_Exercise requirements:_
Return precisely the opening lines of the listing below, ending with the line that contains "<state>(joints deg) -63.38".

***

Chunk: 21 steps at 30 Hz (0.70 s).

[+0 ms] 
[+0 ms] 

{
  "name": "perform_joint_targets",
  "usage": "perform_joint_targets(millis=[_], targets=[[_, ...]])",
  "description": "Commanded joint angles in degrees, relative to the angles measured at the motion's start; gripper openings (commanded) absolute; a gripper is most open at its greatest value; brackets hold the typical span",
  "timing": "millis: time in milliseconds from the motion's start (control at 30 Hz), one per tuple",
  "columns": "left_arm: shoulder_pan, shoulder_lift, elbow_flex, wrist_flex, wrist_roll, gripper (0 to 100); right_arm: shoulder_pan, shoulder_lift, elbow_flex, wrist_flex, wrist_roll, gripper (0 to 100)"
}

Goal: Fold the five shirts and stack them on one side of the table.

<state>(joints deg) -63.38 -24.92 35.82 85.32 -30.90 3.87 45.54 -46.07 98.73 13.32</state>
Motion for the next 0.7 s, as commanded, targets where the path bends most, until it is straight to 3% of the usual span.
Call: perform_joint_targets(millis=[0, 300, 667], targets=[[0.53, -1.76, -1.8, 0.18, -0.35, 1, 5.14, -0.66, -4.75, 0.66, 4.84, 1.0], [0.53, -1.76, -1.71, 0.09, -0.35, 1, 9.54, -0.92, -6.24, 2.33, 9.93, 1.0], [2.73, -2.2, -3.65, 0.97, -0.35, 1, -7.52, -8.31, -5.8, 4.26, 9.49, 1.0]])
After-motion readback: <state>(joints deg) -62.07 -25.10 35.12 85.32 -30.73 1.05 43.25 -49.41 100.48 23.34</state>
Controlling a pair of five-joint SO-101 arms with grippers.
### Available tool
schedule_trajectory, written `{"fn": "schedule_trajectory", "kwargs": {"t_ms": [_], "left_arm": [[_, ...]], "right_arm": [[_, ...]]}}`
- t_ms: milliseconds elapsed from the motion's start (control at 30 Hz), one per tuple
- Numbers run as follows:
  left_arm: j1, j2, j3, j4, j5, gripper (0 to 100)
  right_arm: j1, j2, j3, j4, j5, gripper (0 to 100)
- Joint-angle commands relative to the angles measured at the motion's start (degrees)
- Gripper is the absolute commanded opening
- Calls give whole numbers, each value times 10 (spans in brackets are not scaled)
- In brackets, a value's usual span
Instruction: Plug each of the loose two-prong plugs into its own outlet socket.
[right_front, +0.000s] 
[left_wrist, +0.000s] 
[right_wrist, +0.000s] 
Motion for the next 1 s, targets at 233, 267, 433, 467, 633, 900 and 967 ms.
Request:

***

_Output for this exercise:_
Chunk: 21 steps at 30 Hz (0.70 s).

[+0 ms] 
[+0 ms] 

{
  "name": "perform_joint_targets",
  "usage": "perform_joint_targets(millis=[_], targets=[[_, ...]])",
  "description": "Commanded joint angles in degrees, relative to the angles measured at the motion's start; gripper openings (commanded) absolute; a gripper is most open at its greatest value; brackets hold the typical span",
  "timing": "millis: time in milliseconds from the motion's start (control at 30 Hz), one per tuple",
  "columns": "left_arm: shoulder_pan, shoulder_lift, elbow_flex, wrist_flex, wrist_roll, gripper (0 to 100); right_arm: shoulder_pan, shoulder_lift, elbow_flex, wrist_flex, wrist_roll, gripper (0 to 100)"
}

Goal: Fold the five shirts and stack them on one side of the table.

<state>(joints deg) -63.38 -24.92 35.82 85.32 -30.90 3.87 45.54 -46.07 98.73 13.32</state>

Nothing else remains to be done for this exercise.